= Beginning of Section =

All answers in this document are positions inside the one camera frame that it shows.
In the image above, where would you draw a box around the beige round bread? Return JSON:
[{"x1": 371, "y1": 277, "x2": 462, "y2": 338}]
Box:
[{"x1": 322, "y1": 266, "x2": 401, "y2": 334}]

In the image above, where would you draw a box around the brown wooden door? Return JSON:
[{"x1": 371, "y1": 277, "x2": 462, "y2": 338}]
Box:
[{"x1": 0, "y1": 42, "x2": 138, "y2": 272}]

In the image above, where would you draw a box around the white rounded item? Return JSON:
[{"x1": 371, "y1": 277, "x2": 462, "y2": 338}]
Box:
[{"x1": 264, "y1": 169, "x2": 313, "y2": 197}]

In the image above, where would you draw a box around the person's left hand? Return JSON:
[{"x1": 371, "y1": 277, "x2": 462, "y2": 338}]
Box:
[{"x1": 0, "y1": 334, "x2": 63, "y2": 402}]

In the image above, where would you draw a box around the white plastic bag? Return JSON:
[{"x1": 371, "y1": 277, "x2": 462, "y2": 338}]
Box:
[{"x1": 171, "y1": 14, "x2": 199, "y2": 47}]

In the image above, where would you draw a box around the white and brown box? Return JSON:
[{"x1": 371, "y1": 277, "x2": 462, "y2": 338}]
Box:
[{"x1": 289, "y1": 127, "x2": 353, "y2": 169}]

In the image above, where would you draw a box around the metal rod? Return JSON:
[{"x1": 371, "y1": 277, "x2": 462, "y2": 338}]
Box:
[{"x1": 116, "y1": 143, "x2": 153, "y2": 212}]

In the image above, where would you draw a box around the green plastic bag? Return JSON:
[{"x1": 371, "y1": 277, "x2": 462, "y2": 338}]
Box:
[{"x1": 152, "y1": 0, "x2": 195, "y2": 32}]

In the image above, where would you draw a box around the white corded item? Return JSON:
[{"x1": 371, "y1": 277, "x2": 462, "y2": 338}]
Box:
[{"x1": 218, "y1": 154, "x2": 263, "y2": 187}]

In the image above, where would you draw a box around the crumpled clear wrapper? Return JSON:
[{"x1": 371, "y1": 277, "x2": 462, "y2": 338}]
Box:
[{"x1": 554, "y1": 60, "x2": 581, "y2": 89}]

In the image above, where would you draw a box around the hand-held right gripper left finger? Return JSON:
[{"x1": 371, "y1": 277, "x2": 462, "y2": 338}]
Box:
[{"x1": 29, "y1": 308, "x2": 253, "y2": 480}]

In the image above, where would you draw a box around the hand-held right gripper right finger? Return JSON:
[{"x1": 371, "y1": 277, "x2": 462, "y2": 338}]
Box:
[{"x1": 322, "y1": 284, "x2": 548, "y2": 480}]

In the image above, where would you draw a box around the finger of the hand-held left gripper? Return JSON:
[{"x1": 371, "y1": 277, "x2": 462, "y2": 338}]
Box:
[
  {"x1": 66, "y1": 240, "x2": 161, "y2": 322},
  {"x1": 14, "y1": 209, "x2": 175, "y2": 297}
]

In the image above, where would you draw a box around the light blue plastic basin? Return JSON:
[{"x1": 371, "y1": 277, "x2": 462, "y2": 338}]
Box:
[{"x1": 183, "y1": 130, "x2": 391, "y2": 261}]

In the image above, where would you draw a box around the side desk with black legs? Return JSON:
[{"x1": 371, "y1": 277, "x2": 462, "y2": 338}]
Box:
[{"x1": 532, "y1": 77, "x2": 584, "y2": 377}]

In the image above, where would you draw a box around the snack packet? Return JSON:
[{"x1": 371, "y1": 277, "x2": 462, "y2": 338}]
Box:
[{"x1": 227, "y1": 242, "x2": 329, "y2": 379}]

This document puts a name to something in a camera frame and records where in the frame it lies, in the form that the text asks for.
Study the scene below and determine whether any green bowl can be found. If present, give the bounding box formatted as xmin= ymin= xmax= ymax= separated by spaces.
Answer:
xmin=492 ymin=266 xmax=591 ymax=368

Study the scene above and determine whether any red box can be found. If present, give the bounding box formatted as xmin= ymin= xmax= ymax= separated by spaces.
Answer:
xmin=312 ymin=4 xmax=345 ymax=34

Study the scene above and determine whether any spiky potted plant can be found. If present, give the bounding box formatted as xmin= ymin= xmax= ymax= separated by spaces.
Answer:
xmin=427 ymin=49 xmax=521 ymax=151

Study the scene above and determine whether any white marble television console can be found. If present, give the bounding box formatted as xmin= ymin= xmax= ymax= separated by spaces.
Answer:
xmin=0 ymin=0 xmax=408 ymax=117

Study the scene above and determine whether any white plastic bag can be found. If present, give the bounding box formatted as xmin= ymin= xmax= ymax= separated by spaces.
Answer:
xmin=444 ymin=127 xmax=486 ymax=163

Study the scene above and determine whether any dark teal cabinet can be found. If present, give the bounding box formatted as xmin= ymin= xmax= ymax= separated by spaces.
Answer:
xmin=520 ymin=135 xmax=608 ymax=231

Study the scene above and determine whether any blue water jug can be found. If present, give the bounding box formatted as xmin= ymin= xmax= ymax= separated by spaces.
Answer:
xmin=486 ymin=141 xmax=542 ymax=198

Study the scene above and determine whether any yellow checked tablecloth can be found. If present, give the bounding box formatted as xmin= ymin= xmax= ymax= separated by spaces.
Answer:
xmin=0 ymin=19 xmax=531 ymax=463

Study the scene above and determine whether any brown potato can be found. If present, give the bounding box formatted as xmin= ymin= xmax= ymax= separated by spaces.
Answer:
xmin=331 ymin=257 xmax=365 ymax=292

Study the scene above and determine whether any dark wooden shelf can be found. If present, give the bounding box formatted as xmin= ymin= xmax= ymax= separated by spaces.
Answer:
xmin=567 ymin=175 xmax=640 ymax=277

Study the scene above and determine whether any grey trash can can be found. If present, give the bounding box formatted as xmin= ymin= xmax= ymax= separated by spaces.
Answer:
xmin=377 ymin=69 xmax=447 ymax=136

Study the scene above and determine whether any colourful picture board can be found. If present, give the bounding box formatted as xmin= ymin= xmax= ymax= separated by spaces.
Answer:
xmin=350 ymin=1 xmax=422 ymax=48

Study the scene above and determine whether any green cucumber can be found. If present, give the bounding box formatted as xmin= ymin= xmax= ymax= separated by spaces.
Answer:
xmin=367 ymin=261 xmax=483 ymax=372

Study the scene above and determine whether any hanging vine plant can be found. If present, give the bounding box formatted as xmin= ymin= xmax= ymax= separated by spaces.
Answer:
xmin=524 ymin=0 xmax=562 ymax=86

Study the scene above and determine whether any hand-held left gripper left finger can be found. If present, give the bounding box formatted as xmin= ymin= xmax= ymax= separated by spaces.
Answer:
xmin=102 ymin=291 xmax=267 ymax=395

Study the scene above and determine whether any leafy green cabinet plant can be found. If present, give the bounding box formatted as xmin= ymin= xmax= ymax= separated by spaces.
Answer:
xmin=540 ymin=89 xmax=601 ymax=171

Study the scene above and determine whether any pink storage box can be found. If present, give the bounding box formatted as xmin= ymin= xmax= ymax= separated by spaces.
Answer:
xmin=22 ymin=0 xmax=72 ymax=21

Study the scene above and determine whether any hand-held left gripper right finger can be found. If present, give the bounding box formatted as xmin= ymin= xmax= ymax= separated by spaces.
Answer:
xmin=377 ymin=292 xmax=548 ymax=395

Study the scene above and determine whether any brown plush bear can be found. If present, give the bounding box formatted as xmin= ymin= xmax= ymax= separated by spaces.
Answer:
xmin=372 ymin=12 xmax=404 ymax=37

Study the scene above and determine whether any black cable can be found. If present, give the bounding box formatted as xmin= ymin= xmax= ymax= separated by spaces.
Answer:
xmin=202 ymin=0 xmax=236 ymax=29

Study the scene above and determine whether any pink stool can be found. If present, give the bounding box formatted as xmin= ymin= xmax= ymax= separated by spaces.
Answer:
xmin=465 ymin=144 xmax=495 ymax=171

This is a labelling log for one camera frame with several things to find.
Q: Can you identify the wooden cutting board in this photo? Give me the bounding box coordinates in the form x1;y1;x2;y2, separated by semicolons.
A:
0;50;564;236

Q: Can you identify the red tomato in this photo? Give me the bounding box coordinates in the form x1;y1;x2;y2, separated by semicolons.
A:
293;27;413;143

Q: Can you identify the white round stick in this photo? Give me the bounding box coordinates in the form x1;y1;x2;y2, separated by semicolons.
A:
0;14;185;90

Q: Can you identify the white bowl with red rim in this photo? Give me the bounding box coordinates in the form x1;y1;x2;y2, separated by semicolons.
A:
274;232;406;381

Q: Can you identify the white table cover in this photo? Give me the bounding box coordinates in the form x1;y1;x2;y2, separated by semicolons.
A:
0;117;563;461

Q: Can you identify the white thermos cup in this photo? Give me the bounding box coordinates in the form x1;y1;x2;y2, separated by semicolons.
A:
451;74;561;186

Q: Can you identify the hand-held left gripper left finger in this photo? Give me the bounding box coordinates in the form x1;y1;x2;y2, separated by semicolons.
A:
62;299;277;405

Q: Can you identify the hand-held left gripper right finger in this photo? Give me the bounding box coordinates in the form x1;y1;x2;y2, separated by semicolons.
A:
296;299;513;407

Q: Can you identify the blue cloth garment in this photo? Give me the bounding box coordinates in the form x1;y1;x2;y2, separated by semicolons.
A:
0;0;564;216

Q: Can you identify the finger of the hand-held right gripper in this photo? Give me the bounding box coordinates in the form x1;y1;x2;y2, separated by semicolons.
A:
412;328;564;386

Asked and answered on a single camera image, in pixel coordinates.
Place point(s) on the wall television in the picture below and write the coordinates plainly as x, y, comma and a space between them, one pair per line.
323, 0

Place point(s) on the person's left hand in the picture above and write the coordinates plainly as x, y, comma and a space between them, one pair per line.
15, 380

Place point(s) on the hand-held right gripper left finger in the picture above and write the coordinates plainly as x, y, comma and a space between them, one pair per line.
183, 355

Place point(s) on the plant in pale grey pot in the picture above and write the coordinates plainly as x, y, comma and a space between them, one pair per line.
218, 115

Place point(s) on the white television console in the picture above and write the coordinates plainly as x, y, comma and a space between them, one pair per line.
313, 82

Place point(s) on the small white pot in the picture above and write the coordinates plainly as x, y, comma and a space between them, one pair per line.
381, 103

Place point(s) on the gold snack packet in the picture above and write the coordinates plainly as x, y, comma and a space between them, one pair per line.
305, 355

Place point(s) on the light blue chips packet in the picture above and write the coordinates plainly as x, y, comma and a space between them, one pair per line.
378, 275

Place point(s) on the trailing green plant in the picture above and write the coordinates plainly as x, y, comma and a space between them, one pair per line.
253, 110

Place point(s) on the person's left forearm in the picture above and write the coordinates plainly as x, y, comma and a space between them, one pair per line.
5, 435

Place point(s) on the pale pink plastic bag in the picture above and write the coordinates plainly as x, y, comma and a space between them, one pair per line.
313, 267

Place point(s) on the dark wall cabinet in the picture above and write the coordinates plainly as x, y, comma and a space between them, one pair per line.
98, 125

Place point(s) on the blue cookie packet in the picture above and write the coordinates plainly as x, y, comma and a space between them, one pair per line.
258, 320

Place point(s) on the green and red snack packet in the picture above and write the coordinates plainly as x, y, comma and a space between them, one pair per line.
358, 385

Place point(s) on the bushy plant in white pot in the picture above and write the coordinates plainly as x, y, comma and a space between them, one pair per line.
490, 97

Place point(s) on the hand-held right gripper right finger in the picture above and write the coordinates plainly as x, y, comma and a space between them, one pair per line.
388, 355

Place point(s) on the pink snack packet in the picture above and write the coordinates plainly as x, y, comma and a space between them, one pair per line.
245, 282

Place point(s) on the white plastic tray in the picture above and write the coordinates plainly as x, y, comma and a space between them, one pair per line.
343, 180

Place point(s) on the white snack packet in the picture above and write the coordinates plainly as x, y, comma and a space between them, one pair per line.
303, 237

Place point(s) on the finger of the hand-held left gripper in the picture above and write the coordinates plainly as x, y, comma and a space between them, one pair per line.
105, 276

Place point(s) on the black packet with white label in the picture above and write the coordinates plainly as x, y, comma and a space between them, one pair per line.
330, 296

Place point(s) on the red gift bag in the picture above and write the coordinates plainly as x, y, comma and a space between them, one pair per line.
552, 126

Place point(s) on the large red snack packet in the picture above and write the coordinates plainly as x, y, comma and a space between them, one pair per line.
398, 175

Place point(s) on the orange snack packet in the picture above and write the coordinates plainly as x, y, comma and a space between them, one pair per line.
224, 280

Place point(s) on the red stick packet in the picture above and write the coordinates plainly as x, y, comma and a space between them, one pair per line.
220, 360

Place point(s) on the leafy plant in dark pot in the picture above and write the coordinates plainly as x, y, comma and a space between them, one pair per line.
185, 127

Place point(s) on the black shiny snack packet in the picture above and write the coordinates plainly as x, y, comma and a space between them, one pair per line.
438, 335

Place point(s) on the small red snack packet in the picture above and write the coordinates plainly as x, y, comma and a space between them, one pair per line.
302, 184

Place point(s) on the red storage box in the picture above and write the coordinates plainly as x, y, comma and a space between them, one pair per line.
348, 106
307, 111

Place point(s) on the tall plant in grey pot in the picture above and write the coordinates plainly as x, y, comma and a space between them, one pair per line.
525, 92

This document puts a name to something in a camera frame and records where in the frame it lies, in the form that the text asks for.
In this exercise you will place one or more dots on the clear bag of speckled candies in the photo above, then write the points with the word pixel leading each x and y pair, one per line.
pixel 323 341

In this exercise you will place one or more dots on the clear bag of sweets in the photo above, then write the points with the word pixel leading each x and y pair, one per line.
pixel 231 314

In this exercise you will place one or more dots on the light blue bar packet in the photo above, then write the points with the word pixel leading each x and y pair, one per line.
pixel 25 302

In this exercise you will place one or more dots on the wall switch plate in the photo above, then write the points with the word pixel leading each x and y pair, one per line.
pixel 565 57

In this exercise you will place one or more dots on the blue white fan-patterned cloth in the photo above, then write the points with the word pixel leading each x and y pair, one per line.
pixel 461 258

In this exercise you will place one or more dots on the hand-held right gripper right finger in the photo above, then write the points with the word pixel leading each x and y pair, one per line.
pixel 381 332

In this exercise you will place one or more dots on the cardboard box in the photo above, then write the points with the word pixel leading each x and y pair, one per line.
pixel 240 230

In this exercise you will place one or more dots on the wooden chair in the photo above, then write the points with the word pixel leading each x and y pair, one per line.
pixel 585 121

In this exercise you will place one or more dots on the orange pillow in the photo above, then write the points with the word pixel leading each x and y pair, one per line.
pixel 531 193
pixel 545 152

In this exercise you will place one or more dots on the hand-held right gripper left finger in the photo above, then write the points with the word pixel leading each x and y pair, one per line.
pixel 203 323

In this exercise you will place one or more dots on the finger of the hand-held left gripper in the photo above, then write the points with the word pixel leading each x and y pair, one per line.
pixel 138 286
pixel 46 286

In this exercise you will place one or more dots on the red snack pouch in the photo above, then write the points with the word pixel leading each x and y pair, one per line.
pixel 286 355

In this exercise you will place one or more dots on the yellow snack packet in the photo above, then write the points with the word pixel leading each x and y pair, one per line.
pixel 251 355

= End of Section =

Return a copy of every line in the records that includes the string "frame".

All answers in this document are positions inside the one camera frame that it shows.
This document puts a name to something in a camera frame and records where in the frame it lies, in the form that the text asks for.
This is a labelling log for one camera frame with several things to find.
This document puts a name to something in a camera frame and records where in the frame it lies, in the form that the text asks for.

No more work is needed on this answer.